Same name, same menu location, same shortcut key.

Much easier to train yourself or your employees - learn one app and you'd be familiar with the other apps in the Microsoft Office product line.

Other companies that tried to create Office-like suites didn't/couldn't create the consistency amongst the apps since they had to acquire the missing apps from other software makers to complete their own Office-like suite.

But this consistency was tempered by common sense.

The goal of shortcut keys was to make common actions quickly accessible to users. But for consistency, the same shortcut key should be used across apps.
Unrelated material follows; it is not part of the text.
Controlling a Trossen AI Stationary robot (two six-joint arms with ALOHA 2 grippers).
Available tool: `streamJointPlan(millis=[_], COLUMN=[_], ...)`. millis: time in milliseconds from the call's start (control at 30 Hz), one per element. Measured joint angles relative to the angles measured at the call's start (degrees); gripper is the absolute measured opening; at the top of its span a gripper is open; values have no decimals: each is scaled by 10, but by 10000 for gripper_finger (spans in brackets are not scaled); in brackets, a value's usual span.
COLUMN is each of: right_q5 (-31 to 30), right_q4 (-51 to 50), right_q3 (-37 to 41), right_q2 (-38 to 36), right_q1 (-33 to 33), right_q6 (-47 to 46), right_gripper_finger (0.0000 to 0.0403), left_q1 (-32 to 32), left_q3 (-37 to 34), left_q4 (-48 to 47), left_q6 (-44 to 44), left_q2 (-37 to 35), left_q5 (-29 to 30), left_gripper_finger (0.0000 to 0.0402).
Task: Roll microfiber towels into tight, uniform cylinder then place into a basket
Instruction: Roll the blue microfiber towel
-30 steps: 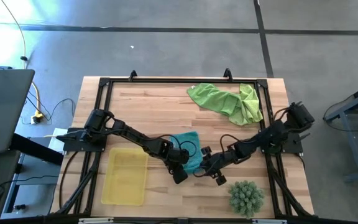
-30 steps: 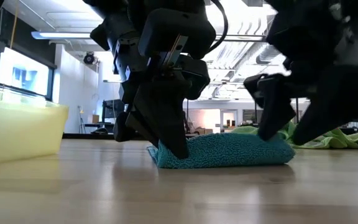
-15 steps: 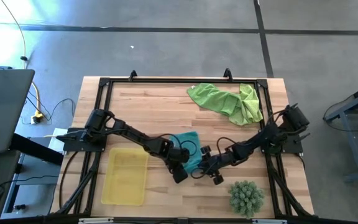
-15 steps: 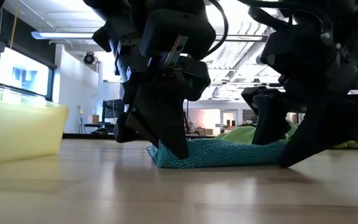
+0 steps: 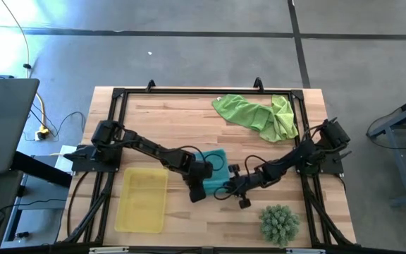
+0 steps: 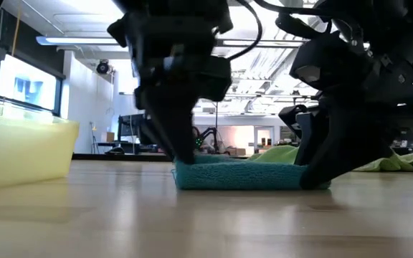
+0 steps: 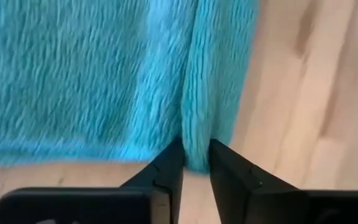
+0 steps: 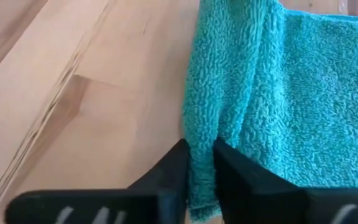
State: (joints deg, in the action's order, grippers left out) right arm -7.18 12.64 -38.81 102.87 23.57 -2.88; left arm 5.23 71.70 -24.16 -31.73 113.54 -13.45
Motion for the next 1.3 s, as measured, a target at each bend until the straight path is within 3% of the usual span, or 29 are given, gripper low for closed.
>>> streamJointPlan(millis=[267,533,733,1000,1300], right_q5=[5,20,43,138,314], right_q4=[1,0,1,6,16], right_q3=[1,1,1,1,4], right_q2=[0,0,-1,-1,3], right_q1=[-1,-15,-30,-68,-119], right_q6=[-14,-87,-162,-247,-315], right_gripper_finger=[32,30,30,28,4], left_q1=[0,38,100,133,137], left_q3=[0,11,11,11,11], left_q4=[-98,-75,12,28,26], left_q6=[26,33,46,126,169], left_q2=[-6,-59,-71,-69,-69], left_q5=[4,10,149,311,325], left_gripper_finger=[107,111,111,111,111])
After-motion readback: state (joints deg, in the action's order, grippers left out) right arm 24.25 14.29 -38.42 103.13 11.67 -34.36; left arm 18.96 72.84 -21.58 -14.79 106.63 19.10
When Mail/Outlook was introduced, users found that CTRL-F was bound to the Find command. Makes sense on first thought. But what's the most common command in an email app - is it "Find" or is it "Forward email". Especially when the prevailing standard for CTRL-F in email apps was CTRL-F.

When Bill Gates angrily complains that he's always invoking the Find command by mistake, Program Managers are willing to make exceptions to dogma.

It'd be interesting to compare the menus in Apple's iWork suite (Pages / Numbers / Keynote) to see if their menu items /shortcut keys are consistent or unique.

Note that this Microsoft Office suite consistency didn't necessarily extend to other Microsoft apps. There's no one managing menu item consistency company-wide at Microsoft, just within Office.



Look at where it came from. Excel was a Macintosh app. By 1989, Microsoft had designed one or two Mac applications to blend seamlessly with MacPaint, MacWrite, and MacDraw. (MacProject became MS Project IIRC.) Word on Mac was a native GUI while Word remained DOS based and Word for Windows was still launched from DOS by typing WINWORD.EXE.

Apple Human Interface Guidelines were foundational to Win 3.1. At the same time, doing UI on Unix I was always asked to solve problems by “doing it the Apple Way.” My secret was the MITRE Corp UI book which surveyed best practices from all platforms and underlined the reasoning.